ABOUT THIS TASK:
Among the entries below, tally the lines that include "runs", and give the number alone.

Dataset items:
-- Opening Marker --

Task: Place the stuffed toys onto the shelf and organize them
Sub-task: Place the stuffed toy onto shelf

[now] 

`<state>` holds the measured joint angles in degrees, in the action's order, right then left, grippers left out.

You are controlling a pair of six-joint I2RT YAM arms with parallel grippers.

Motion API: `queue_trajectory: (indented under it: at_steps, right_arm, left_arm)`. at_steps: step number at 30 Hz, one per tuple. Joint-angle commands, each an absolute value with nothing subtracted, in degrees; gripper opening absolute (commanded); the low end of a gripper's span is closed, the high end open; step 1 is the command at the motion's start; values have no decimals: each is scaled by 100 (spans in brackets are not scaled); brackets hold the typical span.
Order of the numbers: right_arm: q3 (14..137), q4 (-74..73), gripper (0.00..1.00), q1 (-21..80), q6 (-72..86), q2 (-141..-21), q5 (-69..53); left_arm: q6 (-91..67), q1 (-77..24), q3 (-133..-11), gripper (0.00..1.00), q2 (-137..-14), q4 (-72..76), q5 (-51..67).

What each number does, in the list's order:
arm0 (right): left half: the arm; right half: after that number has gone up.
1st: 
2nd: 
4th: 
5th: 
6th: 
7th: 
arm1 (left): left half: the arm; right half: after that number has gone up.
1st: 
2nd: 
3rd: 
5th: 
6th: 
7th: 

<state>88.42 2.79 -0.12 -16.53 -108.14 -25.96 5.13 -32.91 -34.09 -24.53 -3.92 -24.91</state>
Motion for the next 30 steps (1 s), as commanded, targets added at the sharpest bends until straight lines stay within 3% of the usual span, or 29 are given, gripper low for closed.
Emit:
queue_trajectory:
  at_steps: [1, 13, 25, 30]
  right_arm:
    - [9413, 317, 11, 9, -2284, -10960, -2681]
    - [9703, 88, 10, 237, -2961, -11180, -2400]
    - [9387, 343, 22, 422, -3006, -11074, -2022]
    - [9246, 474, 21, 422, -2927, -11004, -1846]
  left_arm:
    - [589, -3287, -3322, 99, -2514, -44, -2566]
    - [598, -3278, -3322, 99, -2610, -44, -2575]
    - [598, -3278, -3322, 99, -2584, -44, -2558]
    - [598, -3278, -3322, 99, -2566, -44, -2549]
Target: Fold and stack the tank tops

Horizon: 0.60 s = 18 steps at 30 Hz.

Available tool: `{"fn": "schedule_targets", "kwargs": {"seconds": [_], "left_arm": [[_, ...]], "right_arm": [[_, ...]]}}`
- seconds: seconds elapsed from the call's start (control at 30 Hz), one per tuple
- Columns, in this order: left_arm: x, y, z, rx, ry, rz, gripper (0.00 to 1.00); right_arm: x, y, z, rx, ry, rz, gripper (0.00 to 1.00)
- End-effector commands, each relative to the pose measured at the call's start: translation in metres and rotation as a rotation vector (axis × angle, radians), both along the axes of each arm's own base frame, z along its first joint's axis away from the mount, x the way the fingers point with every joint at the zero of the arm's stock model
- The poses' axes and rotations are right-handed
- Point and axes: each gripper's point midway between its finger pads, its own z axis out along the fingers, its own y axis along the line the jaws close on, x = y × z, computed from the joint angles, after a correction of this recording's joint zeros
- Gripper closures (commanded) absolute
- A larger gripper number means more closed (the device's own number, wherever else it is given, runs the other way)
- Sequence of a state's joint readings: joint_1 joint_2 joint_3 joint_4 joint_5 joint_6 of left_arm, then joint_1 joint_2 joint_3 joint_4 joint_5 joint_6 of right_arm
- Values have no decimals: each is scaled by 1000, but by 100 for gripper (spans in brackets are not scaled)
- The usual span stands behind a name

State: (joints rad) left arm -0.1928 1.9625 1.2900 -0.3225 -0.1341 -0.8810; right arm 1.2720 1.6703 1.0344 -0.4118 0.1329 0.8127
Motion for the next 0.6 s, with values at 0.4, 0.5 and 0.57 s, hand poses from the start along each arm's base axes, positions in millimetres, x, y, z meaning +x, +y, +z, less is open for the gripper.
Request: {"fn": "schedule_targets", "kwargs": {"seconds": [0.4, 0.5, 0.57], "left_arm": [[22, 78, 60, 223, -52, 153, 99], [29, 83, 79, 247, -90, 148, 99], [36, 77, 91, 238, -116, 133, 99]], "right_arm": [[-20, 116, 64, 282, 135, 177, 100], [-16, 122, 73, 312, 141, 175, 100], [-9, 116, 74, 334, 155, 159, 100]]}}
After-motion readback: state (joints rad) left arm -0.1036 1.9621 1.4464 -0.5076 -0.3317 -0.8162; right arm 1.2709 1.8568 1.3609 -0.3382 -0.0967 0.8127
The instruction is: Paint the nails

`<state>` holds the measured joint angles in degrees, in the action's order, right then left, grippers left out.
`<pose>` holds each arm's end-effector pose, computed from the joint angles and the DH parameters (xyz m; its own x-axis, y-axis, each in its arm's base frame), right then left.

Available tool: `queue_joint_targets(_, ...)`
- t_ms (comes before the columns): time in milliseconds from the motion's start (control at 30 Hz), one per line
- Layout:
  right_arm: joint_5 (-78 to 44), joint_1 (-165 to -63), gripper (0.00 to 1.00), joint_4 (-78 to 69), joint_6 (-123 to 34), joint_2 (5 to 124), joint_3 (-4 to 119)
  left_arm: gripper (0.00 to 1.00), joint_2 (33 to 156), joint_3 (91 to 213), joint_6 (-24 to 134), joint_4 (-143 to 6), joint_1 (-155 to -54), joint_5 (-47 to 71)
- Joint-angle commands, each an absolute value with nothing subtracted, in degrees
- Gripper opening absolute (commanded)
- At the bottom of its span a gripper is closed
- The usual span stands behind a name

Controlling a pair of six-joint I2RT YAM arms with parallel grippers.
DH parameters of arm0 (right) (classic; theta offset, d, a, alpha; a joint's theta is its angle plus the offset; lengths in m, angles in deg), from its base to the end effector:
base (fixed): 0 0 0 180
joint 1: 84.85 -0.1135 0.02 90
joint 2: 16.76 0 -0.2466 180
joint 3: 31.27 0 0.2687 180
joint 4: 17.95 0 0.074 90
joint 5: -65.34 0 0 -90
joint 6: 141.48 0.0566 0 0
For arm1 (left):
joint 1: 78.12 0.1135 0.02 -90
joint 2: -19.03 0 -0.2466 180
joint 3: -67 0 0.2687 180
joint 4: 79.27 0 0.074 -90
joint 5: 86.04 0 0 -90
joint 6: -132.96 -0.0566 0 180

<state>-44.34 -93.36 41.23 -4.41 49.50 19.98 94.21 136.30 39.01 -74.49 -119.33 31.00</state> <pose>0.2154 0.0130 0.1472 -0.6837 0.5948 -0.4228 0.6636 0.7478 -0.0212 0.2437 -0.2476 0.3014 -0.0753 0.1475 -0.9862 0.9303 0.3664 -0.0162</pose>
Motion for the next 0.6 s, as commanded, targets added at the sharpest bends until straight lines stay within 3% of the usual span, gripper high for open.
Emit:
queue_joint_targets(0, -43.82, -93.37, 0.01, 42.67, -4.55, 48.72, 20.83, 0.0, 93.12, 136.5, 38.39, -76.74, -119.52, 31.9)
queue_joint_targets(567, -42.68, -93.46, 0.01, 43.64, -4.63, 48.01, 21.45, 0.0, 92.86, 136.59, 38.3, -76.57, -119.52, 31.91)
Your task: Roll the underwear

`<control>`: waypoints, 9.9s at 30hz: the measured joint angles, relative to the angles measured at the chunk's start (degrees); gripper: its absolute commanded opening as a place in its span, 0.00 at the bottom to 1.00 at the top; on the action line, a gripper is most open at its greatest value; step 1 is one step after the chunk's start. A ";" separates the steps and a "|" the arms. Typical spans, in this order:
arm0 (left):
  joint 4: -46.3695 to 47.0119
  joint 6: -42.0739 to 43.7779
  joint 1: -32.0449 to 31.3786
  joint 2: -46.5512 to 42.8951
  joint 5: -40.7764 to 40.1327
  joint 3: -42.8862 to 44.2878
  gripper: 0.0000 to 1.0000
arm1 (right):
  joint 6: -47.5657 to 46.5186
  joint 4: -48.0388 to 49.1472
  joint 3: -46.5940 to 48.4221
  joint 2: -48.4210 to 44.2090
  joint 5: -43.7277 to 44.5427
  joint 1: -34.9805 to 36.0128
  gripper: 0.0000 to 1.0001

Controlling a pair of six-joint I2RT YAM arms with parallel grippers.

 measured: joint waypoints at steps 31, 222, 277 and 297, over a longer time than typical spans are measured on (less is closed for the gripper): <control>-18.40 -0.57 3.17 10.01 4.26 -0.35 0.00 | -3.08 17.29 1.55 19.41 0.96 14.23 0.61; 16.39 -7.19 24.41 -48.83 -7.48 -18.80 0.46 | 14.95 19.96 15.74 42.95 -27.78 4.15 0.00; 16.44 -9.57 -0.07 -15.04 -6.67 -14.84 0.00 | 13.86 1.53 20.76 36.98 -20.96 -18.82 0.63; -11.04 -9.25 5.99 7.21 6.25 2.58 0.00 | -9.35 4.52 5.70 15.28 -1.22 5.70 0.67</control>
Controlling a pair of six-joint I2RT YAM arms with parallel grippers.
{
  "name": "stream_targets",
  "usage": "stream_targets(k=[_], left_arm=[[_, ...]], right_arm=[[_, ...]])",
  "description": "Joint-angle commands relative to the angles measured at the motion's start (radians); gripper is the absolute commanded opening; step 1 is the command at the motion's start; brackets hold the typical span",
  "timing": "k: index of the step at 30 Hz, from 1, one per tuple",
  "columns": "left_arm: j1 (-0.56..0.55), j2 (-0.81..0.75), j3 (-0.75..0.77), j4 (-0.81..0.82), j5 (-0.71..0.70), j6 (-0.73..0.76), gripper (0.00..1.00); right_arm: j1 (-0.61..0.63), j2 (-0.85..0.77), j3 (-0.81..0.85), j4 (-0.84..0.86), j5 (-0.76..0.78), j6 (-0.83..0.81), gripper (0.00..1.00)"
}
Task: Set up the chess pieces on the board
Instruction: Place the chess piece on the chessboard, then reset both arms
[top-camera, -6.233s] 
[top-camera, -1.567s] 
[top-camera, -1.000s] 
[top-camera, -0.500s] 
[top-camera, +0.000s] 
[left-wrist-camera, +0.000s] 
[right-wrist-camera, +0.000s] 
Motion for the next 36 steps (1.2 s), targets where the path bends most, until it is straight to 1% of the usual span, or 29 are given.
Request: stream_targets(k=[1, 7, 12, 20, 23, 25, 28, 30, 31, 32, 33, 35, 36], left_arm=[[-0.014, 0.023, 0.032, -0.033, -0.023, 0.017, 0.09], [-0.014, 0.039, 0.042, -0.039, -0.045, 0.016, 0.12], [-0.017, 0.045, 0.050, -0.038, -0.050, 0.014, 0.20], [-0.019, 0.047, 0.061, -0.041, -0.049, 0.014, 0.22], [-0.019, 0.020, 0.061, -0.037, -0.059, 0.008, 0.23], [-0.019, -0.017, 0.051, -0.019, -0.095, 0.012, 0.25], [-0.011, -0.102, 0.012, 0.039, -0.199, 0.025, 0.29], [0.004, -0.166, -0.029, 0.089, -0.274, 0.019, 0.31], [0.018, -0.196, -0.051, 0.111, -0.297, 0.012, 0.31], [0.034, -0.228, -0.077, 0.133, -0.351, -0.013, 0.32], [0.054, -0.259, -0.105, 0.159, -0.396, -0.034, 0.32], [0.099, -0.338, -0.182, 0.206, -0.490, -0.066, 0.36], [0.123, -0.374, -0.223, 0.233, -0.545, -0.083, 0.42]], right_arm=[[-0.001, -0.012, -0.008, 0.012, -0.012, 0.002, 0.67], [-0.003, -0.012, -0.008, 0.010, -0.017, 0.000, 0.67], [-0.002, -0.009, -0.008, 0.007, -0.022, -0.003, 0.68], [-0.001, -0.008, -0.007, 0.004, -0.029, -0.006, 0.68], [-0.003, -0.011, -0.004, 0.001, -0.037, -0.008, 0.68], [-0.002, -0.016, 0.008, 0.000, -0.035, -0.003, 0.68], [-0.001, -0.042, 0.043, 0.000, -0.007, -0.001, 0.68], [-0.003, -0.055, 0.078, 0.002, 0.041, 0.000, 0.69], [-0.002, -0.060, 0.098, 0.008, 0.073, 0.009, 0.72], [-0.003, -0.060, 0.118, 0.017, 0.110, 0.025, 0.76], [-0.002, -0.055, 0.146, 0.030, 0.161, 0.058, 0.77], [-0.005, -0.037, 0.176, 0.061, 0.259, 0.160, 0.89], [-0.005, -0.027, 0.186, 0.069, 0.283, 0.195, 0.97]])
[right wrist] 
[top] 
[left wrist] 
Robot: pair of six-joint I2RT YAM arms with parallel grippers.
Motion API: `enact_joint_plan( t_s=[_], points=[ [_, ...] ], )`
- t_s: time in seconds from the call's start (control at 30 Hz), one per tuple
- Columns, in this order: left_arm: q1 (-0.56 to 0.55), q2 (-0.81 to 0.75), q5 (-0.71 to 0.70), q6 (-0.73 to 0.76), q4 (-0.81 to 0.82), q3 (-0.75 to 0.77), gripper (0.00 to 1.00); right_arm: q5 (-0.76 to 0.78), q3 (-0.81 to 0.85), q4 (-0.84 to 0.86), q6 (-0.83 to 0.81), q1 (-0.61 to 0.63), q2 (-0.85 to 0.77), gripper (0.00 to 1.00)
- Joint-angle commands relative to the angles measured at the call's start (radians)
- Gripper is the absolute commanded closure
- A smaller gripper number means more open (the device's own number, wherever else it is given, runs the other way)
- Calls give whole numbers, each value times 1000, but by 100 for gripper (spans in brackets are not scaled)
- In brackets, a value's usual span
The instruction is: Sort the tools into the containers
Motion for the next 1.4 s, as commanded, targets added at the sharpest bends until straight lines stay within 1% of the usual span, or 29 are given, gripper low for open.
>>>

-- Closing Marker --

SOLUTION FOR THIS TASK:
2